1928 film by Lucien Hubbard

Rose-Marie is a 1928 American silent drama film directed by Lucien Hubbard. It was the first of three Metro-Goldwyn-Mayer adaptations of the 1924 operetta Broadway musical Rose-Marie. The best-known film adaptation starring Nelson Eddy and Jeanette MacDonald was released in 1936; another film was released in 1954. All three versions are set in the Canadian wilderness.
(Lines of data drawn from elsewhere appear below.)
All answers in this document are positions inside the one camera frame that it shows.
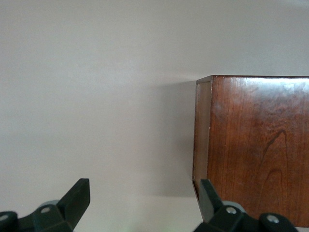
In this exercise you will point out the brown table cover sheet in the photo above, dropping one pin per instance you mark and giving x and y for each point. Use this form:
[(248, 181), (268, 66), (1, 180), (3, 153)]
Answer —
[(96, 96)]

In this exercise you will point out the dark wooden cabinet box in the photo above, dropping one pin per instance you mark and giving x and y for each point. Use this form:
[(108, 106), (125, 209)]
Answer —
[(260, 135)]

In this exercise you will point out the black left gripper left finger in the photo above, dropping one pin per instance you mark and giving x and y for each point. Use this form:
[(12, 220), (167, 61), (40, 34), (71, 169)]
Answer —
[(70, 205)]

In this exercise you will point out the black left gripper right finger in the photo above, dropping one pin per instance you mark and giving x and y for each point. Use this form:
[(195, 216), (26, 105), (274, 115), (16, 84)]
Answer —
[(212, 207)]

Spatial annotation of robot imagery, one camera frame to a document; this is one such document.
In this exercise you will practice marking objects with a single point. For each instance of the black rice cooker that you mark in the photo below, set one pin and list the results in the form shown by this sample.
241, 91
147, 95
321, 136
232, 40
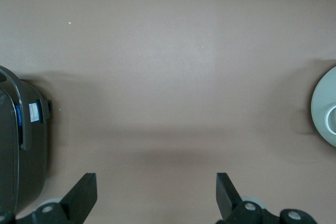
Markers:
34, 155

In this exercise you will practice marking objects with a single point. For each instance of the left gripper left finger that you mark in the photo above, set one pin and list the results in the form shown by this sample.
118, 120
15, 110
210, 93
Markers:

Portions of Rudolf Friml and Herbert Stothart's original score for the Broadway musical are utilized in the 1936 and 1954 films, but not for the silent version. MGM provided sheet music with the film for playing at the theater. Joan Crawford, who starred in the 1928 version alongside James Murray, later remarked, "Rose-Marie was surprisingly good without the music, but I felt uneasy as a French Canadian, but the critics didn't notice."

==Plot==
Rose-Marie Lemaitre is a French-Canadian girl raised by her mountie uncle after her father is killed. She falls in love with Jim Kenyon, a handsome criminal who is hiding in the mountains, and becomes his accomplice. When her uncle and Jim's gang go after each other, Rose-Marie must choose between her loyalty to her lover and her duty to her family and country.

==Production==
Rose-Marie initially was filmed with Renee Adoree in the lead and William Nigh directing. After two weeks of location filming at Yosemite National Park, the studio shut down the production, fired Nigh, and brought Lucien Hubbard to produce and write a new screenplay. Another director, Edmund Goulding, was assigned, and he re-cast the picture, selecting Joan Crawford for the lead role. Goulding, although referenced in the trade press throughout the production, was ultimately not credited as director.

==Reception==
Norbert Lusk summed up the response of New York critics: "Rose-Marie...has proved disappointing. With unusual unanimity the reviewers rate it just another story about the Northwest Mounted Police, which never reaches more than lukewarm interest in spite of good acting and, of course, beautiful scenery. It's strongest asset is its title, which will doubtless draw in the absence of word-of-mouth advertising." Mae Tinee, writing in the Chicago Daily Tribune, called the film "charming," but felt that Crawford "has not the fire and depth that Miss Adoree brings to her characterizations."

==Preservation status==
Rose-Marie is considered to be a lost film. MGM once had a policy to destroy prints of the original film when a film was remade, so prints of this film may have been destroyed when the 1936 remake was released.